What is the Conservation of Energy in a Car Braking on an Icy Road?

[dralion87]

a 1500kg car slams on the brakes on an icy road with a coefficient of kinetic friction of .05. the car has initial velocity before applying the brakes.find the distance requires for the car to stop completely. use the principles of conservation of energy.

 

[konthelion]

You need to show your work.
Start with the definitions. The mechanical energy lost is $$f \Delta s=\Delta E_{therm}$$, where f is the magnitude of the friction force(what is the definition of kinetic friction?), and $$\Delta s$$ is the distance that you are trying to find.

By the work-energy theorem, $$W_{ext}=\Delta E_{mech}+\Delta E_{therm}$$. Now, solve for $$\Delta s$$

 

[dralion87]

yea i need to show work... but what is delta mech and delta therm i don't know how to set up the problem..

 

[konthelion]

I just gave you the definition of $$\Delta E_{therm{$$; $$\Delta E_{mech}$$ is just the mechanical energy i.e. the initial kinetic energy. Open up your textbook and look at the definitions.

 

[dralion87]

im lost really i just don't get it..would you kbe kind enough and plug in nummbers

 

[konthelion]

Absolutely not. You haven't done anything. As for the answer, it's very easy to see you just have to do it yourself. What is the definition of kinetic energy? What is f?

 

[dralion87]

kinetic energy is (1/2) M V^2 and F= friction

 

[konthelion]

No, I meant force of friction.

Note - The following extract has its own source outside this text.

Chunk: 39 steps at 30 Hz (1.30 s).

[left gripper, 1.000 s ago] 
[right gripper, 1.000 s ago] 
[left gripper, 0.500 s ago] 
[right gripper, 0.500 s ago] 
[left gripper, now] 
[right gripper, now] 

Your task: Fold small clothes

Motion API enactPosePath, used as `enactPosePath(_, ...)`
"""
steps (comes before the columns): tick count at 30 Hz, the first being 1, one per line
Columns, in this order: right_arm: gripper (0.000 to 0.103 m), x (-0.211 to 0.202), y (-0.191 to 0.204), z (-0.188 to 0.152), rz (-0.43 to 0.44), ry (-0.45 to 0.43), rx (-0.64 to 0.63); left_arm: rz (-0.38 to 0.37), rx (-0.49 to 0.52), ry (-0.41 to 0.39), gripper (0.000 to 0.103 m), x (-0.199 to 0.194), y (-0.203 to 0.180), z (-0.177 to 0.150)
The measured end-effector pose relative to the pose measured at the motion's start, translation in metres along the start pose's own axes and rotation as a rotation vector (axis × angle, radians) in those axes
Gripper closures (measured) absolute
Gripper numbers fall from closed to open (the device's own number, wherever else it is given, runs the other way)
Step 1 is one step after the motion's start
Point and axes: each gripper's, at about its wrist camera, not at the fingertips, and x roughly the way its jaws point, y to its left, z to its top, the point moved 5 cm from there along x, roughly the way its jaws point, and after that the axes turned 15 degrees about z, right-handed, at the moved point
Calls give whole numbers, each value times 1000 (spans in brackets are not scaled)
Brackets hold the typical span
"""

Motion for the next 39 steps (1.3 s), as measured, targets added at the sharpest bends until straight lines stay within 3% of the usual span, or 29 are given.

What is the definition of force of friction? After you've done that, then you can plug it in the equation that I told you:

$$W_{ext}=\Delta E_{mech}+\Delta E_{therm}$$
You know,
(1) $$f \Delta s=\Delta E_{therm}$$
(2) $$W_{ext}=\Delta U + \Delta K + f\Delta s$$
(2) As you've just said, $$\Delta K =\frac{1}{2}mv^2$$

Now, ask yourself, what must $$W_{ext}$$ be? Then write the definition of f. Then find s.

 

[dralion87]

this is wat i have

(1/2)(1500)v^2+.05 delta s =.05 delta s

 

[konthelion]

No.You are given the coefficient of friction,, which is denoted as "mu" $$\mu$$. What is the friction force? $$f=\mu*blank$$ What is blank? It's a definition; look it up in your book.

Where did you get the terms on the right-hand side? What is $$W_{ext}$$? Hint: There are no conservative forces and no external forces acting on the system, then W=?

 

[dralion87]

its equal to N which is mass times gravity ...i been on this problem for almost 3 3hours long and i got like 5 more to go and its due tomorrow please please please please

 

[konthelion]

Ok, now plug it back into the equation, we get

$$W=\frac{1}{2}mv^2+\mu mg \Delta s$$

You're almost there. What must W be? Then you can solve for $$\Delta s$$

 

[dralion87]

w must be the same as (1/2)mv^2 + "mu"mg

 

[konthelion]

No. If there are no conservative forces doing work and no external forces acting on the system, then W=?

 

[dralion87]

it should equal 0

 

[dralion87]

it should equal 0

 

[konthelion]

Yes! Now, solve for the distance, $$\Delta s$$

 

[dralion87]

i got 1.02m i don't think it my answer makes sense

 

[konthelion]

What do you mean it doesn't make sense? Show your work.

 

[dralion87]

alright this is wat i put in... (1/2)(1500)(cos180)^2 divided by (.05)(1500)(9.8)

 

[konthelion]

That makes no sense whatsover, plug W=0 back into the equation.

$$W=0=\frac{1}{2}mv^2+\mu mg \Delta s$$
Solve for $$\Delta s$$ I fail to see the issue here.

 

[dralion87]

is v^2 equal to cos 180... or what do i pug in for velocity since its not given

 

[konthelion]

Obviously, you won't get a numerical value and $$v^2 \neq cos(180)$$(where are you getting this from? this is nonsense). You are not given the numerical value of the initial velocity, so of course, you won't get a numerical value for the distance.

Look, use your ALGBEBRA skills to solve for $$\Delta s$$. Anything else, you're wasting your time.

You are close, you have the $$\Delta x$$ as some constant * $$V_{i}^2$$

 

[dralion87]

this is wat i got then (-750v^2) / (735) =delta s

 

[konthelion]

Solve it algebraically, then plug in numbers. You will see that mass does not matter.

$$\Delta s =\frac{1}{2\mu g} *v_{i}^2$$

 

[dralion87]

ok this is what i get

(1/2)MV^2 / "mu"MG = delta s

 

[konthelion]

Right, so the "M"s cancel.

 

[dralion87]

so i get (1/2)V^2 / "mu" G = delta s